Удивительный был человек – глубоких познаний и оригинального мышления. Настоящий ученый, смотрящий вглубь.
– Вы давно его знали?
– Давненько. Кажется, лет пять или шесть назад мы познакомились с ним на каком-то научном мероприятии, которое проводил Исторический музей. Потом еще несколько раз встречались. Он ведь историком был, увлекся моей родословной. Борисовский ведь очень интересовался всякими орденами, знаками отличий военного и гражданского характера. Он прекрасно знал все фамильные драгоценности знатных домов России. Кстати, почти написал книгу, но какой-то прохвост его опередил, и вышла книга другого автора, даже не историка. Борисовский огорчился и перестал думать об издании. Потом появились другие труды на эту тему, но он так и не решился издать свою рукопись. А у него там были очень любопытные умозаключения. М-да, замечательный был человек. – Профессор покачал головой и добавил: – Знаете, он ведь и про драгоценности моей супруги разузнал многое. Она унаследовала от своей тетки немного украшений…
– Что?! – Крячко чуть не подскочил на стуле, но Лев поймал его за руку, предлагая не горячиться, и, откашлявшись, заговорил сам:
– Артур Карлович, расскажите, пожалуйста, что выяснил по своим историческим источникам покойный Борисовский о драгоценностях вашей жены.
– Ну, очень интересно было слушать Всеволода Игоревича. Он с такой горячностью мне все это рассказывал, как вот ваш коллега, который на стуле подскакивает. Вы тоже большой энтузиаст? Так вот он сказал, что есть основание полагать, что драгоценности моей жены – это часть украшений Дарьи Михайловны Арсеньевой – жены светлейшего князя Александра Даниловича Меншикова.
– Даже так? – не удержался от удивленного восклицания Гуров. – Довольно любопытно. Дама при дворе Петра Первого была не последней… хм… могла себе позволить покупать дорогие игрушки.
– Я вам больше скажу, – переходя на заговорщический шепот, произнес Витте. – Борисовский утверждал, что она дочь якутского воеводы Михаила Арсеньева. А род Арсеньевых якобы восходит к знатному татарину Ослану-Мурзе Челебею, выехавшему в Россию из Золотой Орды и принявшему крещение с именем Прокопия в конце XIV века. И часть драгоценностей Дарья Михайловна унаследовала от своих предков, то есть они еще из Золотой Орды. Чувствуете, какая старина? Но, как говорил Борисовский, какие-то украшения переделывались, какие-то ремонтировали уже русские ювелиры, возможно, и не осталось из ее коллекции ничего татарского. Теперь уже не установишь.

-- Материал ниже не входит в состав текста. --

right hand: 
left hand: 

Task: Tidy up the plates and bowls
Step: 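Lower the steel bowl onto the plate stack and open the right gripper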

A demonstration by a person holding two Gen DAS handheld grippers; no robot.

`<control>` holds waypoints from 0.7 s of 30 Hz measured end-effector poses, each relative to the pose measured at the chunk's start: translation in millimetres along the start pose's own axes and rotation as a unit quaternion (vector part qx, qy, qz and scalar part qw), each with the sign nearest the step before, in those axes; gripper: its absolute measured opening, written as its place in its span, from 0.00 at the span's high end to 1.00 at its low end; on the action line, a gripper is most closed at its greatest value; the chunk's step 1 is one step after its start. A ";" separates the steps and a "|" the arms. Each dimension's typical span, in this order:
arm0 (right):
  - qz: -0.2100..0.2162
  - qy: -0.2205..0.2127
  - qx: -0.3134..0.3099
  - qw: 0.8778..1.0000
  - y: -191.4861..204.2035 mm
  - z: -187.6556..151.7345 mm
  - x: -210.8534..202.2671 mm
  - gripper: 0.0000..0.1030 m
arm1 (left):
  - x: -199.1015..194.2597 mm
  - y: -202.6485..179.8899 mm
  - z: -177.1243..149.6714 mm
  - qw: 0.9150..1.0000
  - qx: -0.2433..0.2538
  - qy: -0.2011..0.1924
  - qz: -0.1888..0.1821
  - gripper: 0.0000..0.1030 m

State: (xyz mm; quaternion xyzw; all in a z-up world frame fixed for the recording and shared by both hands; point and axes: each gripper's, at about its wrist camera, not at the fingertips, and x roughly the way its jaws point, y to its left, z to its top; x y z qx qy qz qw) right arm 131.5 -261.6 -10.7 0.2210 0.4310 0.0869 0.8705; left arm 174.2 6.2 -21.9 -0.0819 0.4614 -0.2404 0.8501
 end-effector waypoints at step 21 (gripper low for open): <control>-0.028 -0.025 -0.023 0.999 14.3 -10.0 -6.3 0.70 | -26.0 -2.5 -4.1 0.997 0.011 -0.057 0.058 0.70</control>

– А что Арсеньева? – спросил Крячко. – Она где похоронена? В Петербурге?
– О нет! – замахал руками профессор. – Вскорости после смерти Петра в результате дворцовых интриг князей Долгоруких Меншиков с семьей был сослан сначала в Раненбург, а затем, по обвинению в государственной измене в пользу Швеции, – в Гнилой Березов, с лишением чинов и состояния. Там-то Дарья Михайловна заболела и умерла в дороге. А похоронена она в Верхнем Услоне, на местном кладбище, в нескольких километрах от Казани.
– Так если Меншикова и всю семью лишили состояния, могли ли у Дарьи Михайловны остаться драгоценности? Может, и их ее лишили?
– Кто знает? – пожал плечами Витте. – Да и важно ли это? Я умру, а драгоценности жены передам в дар Историческому музею с этой красивой легендой. А сейчас пусть душу греют. Все память о Зиночке моей.